• [Work required]:
Across the material that follows, tally each line in which "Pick" occurs, and state the total alone.
□ □ □ □
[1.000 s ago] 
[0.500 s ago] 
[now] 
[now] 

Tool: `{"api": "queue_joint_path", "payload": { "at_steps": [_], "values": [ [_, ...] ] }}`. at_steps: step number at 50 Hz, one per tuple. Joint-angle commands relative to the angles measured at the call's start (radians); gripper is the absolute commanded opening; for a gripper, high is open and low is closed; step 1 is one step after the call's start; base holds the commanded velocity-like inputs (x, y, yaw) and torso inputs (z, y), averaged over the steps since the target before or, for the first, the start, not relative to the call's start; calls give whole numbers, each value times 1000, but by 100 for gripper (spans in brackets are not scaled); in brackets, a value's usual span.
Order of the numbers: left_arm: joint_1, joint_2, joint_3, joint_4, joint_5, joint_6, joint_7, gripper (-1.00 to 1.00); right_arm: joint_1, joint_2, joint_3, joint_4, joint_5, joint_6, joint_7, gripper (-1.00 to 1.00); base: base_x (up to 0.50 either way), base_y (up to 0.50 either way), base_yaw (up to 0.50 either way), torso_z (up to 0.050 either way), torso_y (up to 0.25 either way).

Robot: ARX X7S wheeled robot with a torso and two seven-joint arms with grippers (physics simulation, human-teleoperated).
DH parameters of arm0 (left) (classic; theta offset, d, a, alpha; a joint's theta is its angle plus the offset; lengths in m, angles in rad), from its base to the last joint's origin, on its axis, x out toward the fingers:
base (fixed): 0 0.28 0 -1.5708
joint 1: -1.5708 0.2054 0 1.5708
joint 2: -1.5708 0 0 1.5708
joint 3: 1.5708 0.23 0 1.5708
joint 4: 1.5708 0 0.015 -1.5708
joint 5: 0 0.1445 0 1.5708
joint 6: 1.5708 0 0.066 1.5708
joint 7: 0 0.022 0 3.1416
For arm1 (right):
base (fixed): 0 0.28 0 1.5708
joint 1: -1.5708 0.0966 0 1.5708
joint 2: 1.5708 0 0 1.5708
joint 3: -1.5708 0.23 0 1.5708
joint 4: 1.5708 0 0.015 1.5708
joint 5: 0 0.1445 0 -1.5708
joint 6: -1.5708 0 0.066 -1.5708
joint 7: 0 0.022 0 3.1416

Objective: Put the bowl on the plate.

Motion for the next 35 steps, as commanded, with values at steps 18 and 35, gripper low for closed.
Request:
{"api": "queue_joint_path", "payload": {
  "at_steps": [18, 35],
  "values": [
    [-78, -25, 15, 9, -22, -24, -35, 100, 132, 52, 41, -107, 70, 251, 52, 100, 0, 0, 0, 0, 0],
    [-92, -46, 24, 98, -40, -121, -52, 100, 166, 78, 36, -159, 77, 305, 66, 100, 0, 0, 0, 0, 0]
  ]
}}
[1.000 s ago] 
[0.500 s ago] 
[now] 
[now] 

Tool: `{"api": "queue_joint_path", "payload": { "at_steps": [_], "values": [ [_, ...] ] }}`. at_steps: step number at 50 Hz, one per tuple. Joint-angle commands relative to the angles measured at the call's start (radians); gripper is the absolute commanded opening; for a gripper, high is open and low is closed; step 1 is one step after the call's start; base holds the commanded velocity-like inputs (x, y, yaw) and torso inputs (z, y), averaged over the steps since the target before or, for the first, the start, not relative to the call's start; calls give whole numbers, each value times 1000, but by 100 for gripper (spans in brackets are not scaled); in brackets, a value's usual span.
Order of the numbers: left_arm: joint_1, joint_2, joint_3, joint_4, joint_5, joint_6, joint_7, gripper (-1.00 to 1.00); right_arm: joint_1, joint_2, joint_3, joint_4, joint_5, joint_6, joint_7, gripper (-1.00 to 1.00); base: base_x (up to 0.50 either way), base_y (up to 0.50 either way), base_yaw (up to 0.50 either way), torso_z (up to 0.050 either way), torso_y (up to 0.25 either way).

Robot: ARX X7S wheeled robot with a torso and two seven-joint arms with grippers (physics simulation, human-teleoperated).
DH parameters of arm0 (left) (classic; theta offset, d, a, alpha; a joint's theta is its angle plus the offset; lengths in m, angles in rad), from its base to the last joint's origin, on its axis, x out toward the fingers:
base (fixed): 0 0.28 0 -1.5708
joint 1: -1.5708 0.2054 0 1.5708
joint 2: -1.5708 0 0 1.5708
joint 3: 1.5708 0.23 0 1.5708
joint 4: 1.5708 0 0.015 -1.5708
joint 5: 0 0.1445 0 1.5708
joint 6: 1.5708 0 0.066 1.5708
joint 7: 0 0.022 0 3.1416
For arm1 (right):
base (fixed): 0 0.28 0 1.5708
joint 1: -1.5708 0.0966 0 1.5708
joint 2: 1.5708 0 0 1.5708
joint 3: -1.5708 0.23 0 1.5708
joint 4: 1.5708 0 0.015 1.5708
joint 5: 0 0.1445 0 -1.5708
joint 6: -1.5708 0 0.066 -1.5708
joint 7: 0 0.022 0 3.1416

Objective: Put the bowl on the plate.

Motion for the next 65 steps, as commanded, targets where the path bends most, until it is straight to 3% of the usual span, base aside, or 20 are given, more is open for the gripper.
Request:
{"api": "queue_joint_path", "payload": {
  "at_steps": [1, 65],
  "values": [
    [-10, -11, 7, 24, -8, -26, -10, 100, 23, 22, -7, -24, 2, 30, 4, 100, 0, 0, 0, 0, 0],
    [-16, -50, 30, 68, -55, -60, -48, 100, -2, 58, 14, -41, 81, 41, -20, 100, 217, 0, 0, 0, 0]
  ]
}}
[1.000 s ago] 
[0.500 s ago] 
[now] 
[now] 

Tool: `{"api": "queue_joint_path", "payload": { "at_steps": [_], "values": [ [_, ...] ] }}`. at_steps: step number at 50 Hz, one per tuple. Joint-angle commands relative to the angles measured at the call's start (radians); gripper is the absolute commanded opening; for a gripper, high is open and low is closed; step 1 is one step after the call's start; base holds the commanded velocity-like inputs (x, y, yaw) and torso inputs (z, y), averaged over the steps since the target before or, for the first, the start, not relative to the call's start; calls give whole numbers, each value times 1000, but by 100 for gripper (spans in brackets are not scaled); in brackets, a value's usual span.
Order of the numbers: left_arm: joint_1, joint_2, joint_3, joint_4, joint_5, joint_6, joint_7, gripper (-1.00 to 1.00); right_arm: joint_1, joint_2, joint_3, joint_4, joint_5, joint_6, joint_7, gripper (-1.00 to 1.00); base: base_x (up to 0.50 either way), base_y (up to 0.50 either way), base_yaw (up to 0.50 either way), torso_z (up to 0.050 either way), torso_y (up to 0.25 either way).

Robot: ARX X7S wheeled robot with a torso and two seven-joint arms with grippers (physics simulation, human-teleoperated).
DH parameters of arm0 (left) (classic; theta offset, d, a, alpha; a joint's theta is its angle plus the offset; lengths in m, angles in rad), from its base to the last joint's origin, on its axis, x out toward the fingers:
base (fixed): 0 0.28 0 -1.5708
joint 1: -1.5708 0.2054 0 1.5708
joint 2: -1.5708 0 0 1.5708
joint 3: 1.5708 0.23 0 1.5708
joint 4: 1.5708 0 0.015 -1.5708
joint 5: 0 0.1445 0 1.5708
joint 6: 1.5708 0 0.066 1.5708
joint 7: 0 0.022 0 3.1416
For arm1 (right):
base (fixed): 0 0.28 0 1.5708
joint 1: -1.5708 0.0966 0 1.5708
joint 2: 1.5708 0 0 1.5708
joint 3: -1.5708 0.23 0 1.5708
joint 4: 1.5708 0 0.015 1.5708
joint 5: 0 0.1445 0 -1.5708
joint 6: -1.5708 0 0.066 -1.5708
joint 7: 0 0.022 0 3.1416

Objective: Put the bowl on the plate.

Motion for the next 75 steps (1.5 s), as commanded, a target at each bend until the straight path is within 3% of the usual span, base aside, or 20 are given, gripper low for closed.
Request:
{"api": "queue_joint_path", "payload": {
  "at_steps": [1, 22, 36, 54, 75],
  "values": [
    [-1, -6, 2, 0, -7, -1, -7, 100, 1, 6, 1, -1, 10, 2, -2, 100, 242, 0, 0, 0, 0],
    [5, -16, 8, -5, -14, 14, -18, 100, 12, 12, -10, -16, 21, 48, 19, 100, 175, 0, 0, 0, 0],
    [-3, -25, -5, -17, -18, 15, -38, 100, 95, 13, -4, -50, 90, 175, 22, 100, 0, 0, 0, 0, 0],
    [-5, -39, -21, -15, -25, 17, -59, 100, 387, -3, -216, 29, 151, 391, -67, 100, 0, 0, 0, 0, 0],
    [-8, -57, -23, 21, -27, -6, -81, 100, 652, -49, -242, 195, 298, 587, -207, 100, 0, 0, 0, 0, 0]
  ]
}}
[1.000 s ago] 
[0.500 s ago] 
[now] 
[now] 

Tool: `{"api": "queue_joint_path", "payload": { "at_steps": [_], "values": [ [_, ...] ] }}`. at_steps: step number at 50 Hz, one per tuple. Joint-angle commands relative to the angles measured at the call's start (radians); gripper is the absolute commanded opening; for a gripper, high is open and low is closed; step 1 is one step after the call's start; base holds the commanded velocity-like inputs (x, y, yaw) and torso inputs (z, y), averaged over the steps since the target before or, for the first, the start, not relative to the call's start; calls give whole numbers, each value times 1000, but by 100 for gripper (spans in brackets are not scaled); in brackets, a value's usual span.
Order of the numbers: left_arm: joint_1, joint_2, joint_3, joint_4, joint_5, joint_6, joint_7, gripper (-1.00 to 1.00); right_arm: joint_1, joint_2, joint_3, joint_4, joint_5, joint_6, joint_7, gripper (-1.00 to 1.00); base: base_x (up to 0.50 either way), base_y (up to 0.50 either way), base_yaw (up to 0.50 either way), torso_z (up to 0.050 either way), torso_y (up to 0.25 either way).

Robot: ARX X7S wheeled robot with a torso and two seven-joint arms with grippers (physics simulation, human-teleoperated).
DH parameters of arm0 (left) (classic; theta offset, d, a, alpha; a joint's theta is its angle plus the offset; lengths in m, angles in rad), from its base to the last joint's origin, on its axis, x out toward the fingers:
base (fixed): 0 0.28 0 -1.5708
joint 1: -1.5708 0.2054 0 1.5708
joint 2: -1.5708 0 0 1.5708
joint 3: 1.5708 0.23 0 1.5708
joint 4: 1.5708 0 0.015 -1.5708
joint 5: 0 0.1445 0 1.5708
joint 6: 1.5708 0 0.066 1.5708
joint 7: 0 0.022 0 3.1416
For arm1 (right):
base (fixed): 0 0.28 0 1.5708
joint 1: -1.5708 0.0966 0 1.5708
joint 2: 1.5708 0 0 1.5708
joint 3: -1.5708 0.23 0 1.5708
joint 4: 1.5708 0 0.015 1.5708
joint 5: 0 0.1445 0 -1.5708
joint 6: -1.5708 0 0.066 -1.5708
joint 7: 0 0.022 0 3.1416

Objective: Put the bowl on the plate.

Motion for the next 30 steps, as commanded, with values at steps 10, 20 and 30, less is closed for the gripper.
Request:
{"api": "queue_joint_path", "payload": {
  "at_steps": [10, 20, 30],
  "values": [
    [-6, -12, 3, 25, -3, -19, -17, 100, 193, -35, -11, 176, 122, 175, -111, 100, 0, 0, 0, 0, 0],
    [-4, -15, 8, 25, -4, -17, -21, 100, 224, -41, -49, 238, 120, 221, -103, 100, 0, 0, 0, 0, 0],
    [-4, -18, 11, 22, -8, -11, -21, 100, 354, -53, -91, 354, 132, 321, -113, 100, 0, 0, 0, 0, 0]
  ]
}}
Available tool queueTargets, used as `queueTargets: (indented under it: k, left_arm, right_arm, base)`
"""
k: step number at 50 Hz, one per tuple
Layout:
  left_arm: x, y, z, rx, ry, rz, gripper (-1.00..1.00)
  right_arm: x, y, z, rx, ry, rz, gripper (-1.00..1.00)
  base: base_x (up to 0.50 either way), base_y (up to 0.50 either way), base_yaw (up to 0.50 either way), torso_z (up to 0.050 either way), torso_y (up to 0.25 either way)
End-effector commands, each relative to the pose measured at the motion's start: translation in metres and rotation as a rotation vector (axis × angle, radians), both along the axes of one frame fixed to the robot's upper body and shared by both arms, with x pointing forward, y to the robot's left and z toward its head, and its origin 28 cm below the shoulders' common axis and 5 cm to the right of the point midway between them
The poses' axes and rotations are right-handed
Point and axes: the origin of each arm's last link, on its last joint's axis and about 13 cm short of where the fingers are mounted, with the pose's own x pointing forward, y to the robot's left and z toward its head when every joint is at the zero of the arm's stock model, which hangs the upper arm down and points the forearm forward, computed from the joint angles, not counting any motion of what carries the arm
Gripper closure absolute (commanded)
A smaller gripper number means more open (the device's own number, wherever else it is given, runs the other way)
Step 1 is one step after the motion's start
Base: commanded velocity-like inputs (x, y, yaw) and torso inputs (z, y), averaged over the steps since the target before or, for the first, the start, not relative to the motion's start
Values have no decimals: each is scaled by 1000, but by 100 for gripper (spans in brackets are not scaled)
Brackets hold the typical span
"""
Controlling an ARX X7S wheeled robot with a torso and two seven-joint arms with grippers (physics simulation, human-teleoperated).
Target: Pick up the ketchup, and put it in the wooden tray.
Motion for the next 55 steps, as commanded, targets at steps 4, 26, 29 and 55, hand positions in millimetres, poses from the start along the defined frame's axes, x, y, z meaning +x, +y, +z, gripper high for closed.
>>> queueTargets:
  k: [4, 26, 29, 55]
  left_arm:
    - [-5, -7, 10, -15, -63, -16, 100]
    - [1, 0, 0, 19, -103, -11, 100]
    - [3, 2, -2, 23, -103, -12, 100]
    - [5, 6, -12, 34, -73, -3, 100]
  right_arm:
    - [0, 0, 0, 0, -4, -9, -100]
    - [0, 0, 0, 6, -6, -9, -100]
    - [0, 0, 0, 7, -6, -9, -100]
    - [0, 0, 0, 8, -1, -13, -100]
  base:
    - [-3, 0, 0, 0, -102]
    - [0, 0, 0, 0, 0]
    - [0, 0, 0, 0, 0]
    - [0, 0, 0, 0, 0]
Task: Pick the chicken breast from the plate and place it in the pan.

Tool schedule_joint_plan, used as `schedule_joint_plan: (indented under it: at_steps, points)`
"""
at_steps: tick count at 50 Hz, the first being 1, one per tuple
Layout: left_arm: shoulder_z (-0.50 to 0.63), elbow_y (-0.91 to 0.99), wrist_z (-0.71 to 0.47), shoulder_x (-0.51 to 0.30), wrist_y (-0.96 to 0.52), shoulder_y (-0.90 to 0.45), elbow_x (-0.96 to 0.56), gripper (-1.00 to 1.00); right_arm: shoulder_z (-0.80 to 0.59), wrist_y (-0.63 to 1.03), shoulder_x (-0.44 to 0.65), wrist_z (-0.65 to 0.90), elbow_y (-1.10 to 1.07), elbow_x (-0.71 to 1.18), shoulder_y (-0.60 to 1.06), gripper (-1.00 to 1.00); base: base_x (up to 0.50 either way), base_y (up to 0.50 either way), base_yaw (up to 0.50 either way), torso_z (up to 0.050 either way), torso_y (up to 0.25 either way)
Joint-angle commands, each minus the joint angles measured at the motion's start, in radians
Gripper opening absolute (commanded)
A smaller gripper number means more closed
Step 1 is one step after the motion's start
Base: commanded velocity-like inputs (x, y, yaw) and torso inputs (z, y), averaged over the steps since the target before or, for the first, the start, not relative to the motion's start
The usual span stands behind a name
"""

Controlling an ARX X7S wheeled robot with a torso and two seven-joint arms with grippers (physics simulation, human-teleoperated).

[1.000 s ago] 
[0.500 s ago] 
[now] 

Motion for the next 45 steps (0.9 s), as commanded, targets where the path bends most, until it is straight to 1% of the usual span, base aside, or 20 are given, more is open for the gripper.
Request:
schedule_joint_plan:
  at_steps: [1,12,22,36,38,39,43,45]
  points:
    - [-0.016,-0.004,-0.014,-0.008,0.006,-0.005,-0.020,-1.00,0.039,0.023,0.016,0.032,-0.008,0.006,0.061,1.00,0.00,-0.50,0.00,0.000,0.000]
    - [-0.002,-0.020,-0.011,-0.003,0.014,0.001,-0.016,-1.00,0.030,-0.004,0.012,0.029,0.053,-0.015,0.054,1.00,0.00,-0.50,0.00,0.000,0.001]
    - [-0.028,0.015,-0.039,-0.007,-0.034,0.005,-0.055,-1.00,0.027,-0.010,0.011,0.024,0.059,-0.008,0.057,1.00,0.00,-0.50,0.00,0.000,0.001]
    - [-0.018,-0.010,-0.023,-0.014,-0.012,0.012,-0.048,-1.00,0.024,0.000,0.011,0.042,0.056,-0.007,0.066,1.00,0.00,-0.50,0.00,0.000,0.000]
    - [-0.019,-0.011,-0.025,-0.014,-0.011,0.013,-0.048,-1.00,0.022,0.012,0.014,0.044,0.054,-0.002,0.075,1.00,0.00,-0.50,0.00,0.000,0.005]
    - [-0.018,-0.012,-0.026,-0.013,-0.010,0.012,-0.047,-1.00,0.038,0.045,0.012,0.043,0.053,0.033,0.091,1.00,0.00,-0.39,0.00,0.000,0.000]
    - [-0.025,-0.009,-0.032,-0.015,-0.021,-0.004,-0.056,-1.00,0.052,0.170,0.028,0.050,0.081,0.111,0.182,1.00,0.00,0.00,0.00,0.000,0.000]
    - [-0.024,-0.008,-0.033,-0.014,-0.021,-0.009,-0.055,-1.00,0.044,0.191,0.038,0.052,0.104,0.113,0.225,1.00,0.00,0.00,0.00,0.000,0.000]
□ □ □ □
• [Answer section]:
2